アレルギー性気道炎症疾患におけるGPERの治療標的分子の可能性

内容

喘息の羅患率や重症度には、以前より性差があることが知られており、特に成人女性で増悪、難治化の傾向にあります。女性の喘息の特徴として、妊娠・月経サイクル・更年期などに伴って症状が変化する事から、性ホルモン、特にエストロゲンの影響が想定されています。我々は、細胞膜上に存在するエストロゲン受容体GPERに注目して、その選択的アゴニスト(作動薬)であるG-1を用いた研究を実施しています。

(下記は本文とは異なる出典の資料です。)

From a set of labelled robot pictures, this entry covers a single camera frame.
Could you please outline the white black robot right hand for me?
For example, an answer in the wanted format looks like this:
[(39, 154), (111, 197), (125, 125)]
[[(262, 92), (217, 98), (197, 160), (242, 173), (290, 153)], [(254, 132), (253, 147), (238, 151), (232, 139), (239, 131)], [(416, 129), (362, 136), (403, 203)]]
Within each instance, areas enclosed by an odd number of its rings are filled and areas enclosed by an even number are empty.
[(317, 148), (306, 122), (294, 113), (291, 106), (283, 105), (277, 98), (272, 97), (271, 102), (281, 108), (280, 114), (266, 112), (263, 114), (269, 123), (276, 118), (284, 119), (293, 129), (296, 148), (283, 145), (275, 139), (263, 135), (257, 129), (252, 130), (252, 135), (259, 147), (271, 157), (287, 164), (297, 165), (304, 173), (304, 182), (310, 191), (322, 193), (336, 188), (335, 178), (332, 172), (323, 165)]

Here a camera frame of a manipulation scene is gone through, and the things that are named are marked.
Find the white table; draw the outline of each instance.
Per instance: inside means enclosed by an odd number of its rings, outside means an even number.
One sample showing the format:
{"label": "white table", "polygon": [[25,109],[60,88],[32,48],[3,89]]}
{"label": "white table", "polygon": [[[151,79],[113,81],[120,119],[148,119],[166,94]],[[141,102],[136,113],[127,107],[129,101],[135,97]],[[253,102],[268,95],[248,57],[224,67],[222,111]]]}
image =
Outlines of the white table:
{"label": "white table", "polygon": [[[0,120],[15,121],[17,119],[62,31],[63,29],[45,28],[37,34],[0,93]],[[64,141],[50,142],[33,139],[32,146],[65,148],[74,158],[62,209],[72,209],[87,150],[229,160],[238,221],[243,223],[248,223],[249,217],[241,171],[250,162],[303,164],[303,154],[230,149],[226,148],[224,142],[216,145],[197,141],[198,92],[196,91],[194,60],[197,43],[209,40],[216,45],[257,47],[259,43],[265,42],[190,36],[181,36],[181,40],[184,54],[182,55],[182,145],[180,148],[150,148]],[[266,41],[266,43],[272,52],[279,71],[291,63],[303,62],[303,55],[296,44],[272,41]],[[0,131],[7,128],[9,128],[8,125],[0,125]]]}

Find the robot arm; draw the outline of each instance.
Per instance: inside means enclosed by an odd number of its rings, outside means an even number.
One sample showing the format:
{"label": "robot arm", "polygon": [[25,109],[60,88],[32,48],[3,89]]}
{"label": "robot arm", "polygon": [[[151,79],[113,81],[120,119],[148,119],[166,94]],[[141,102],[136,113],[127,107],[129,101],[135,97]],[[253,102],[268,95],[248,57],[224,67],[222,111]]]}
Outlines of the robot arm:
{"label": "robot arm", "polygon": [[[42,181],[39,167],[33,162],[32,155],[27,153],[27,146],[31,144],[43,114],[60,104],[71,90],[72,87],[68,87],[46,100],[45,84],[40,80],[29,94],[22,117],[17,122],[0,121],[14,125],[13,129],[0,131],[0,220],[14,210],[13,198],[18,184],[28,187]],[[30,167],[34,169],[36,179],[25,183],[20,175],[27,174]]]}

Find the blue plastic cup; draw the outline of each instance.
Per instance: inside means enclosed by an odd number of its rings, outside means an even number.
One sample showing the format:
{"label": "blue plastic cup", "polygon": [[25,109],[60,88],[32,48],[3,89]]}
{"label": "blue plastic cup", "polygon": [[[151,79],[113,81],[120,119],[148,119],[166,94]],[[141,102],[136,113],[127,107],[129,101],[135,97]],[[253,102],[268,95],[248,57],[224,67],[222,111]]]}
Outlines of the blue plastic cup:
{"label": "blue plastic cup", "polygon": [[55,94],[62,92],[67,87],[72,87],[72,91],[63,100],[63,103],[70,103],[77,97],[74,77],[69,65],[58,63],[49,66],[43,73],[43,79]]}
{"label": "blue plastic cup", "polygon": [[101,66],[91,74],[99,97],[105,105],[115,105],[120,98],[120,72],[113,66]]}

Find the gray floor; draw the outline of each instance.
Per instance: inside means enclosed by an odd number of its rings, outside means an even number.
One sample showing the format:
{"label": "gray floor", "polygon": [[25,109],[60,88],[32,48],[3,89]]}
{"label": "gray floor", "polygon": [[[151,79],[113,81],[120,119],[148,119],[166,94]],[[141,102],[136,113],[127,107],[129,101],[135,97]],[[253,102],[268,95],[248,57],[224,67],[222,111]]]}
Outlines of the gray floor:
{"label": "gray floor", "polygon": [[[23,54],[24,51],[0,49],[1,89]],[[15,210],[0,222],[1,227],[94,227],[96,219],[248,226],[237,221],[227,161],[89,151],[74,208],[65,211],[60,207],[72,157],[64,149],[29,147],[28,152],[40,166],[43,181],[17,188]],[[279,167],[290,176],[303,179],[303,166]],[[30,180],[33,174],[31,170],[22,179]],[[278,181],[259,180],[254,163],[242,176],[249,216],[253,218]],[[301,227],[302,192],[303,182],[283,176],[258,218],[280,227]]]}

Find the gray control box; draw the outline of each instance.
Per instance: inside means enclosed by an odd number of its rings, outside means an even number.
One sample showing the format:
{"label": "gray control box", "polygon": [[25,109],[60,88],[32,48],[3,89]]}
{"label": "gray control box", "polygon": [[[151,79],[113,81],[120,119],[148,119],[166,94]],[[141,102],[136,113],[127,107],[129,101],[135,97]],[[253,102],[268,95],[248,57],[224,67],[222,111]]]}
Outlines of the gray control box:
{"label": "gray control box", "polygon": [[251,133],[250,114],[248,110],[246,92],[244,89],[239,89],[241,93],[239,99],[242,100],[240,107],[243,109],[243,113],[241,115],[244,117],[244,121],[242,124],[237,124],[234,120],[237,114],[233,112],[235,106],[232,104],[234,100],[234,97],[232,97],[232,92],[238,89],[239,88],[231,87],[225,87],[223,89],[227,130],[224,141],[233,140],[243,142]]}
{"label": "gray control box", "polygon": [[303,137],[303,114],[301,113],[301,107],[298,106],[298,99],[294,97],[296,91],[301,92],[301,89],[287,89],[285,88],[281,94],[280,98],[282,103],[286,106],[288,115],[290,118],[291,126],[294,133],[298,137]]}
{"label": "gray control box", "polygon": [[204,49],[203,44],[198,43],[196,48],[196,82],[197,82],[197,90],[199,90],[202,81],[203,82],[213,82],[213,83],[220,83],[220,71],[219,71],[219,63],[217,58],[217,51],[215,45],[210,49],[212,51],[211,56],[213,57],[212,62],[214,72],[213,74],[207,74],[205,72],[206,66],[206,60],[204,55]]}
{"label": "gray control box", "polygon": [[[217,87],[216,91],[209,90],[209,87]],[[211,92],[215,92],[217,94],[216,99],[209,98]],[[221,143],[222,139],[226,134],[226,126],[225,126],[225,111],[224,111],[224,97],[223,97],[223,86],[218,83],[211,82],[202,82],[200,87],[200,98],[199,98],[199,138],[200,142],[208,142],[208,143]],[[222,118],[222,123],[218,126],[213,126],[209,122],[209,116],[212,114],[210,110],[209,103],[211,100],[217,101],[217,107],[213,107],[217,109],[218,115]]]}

喘息モデルマウスを用いた研究の結果、G-1投与群にて炎症細胞集積の抑制を確認しました(図)。左側のG-1非投与群(G-1(-))に炎症細胞が集積しているのに対して、右側のG-1投与群(G-1(+))では炎症細胞の集積が少なく抑制されている事が分かります。

GPERを介した炎症抑制においてはIL-10の関与が幾つか報告されており、その知見を活用してIL-10産生細胞を測定したところ、G-1投与群にてIL-10産生CD4+T細胞の増加を確認しました。また、IL-10ノックアウトマウスを用いて、G-1投与を行い気道炎症に対する効果を検討したところ、G-1投与群にてアレルギー性気道炎症は抑制されませんでした。

以上の結果により、GPERが喘息に代表されるアレルギー性気道炎症疾患の治療標的分子になる可能性を見いだす事ができました。また、女性に多く見られる難治性喘息の病態解明の糸口としても期待されます。